Not surprisingly, poppy crops have declined 20 percent in the last year. And as poppy production gets shut down in the rest of the country, the drug gangs are forced to make a stand in Helmand, where half the Afghan poppy crop has always comes from. The various U.S. and NATO operations currently underway in Helmand are meant to disrupt this heroin hotspot. The drug gangs have to hustle to move markets, processing labs (to turn the poppy resin into heroin), smuggling routes and storage sites. In such a chaotic situation, the Western troops have an advantage. Better communications, mobility and UAVs make life miserable for the drug gangs, and the Taliban.

The heroin sales are the cornerstone of the Taliban resurgence. The religious conservatism that drives the Taliban has always been around in parts of Afghanistan. The Taliban were amped up a bit by Wahhabi missionaries from Saudi Arabia, but the Taliban are simply building on an ancient hatred of outsiders, and the desire to dominate neighboring tribes via religious fanaticism. But normally, such organized, and heavily armed, religious fanatics are a minor problem out in the countryside. The drug money has made the Taliban more powerful, and when the drug money dries up, the Taliban will fade back to nuisance status.

The U.S. has had a lot of success building roads and helping farmers grow more profitable (non-drug) crops. Much U.S. aid has been spent to repair, improve or create irrigation systems. Same with marketing and the introduction of cell phones to the rural areas. The Taliban has resisted all of these improvements, along with their staples (education for girls, music and videos). The Taliban is not well liked, but they pay well.

The drug gangs will die hard. Heroin has brought undreamt of riches to resourceful, and ruthless, Afghans. The men in the drug gangs know that they will never see this kind of wealth again if they lose control of poppy production and refining. Many will prefer to die fighting, rather than return to rural poverty. Although their Pushtun cousins across the border warn them of the destructive aspects of opium and heroin, the Afghan gangs can only think of SUVs, new guns, big houses and satellite TV. But it's the addictive qualities of the drugs that cause the most problems, both in the export markets, and closer to home.

Heroin and opium addiction is becoming a major, and growing, problem in Afghanistan and surrounding countries.
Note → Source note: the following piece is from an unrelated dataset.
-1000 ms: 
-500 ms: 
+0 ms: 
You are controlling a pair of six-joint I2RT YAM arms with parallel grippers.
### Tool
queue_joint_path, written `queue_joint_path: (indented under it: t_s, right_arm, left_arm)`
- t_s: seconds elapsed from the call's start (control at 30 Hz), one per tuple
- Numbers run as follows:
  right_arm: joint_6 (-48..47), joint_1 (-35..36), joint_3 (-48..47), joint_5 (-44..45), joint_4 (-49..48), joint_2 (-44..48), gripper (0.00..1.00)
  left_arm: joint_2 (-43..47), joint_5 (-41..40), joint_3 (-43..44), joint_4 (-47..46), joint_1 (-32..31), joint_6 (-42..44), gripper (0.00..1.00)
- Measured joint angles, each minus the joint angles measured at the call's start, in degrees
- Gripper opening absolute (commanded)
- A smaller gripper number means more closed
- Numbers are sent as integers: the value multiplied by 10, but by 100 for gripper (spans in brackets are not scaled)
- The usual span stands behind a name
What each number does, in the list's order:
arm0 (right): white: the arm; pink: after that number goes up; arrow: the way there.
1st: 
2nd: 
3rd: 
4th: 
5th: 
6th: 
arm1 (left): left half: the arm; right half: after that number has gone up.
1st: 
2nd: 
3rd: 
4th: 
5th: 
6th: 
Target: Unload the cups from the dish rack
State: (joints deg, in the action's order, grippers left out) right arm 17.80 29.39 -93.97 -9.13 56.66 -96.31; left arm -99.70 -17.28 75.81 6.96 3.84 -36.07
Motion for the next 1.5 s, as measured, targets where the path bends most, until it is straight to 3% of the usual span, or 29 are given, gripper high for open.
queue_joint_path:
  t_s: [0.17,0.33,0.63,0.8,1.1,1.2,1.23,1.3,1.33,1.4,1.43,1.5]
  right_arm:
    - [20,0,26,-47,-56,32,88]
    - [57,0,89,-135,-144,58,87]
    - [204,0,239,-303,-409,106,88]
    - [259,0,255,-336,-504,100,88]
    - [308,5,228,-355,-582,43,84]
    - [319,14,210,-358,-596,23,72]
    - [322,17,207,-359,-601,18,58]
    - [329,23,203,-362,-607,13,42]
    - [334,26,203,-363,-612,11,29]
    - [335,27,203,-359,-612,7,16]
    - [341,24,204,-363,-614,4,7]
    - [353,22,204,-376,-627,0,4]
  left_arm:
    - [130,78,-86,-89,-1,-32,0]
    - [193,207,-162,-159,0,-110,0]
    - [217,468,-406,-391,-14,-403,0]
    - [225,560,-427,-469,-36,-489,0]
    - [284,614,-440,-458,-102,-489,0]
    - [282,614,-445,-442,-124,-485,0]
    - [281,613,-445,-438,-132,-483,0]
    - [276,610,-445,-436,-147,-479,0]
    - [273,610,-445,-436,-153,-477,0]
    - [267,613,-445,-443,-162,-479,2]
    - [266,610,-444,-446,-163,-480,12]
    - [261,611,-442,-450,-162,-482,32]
This has been an issue for over twenty years, ever since heroin production got started in Pakistan. In the 1990s, the Pakistanis drove most of the drug lords out, and the heroin trade just moved across the border into Afghanistan. By the late 1990s, there were five million heroin addicts in Pakistan, three million in Iran, and one million in the Xinjiang province of western China. Opium and other drugs were also popular, and Pakistan estimated that five percent of adult Pakistanis were addicted. But the Taliban punished drug users in Afghanistan, and kept the number of addicts down. When Taliban were driven from power, the Pushtun drug lords began selling opium and heroin to fellow Afghans on a larger scale. There are now over a million addicts in Afghanistan, and the number in neighboring countries has increased as well. While much marijuana is also grown up in the hills, that's a drug that's been around for thousands of years. It's not as devastating as opium and heroin, and more tolerated. But the ravages of opium based drugs have quickly left a bitter taste, and except for the few who profit from it, most Afghans are glad to see the stuff disappear.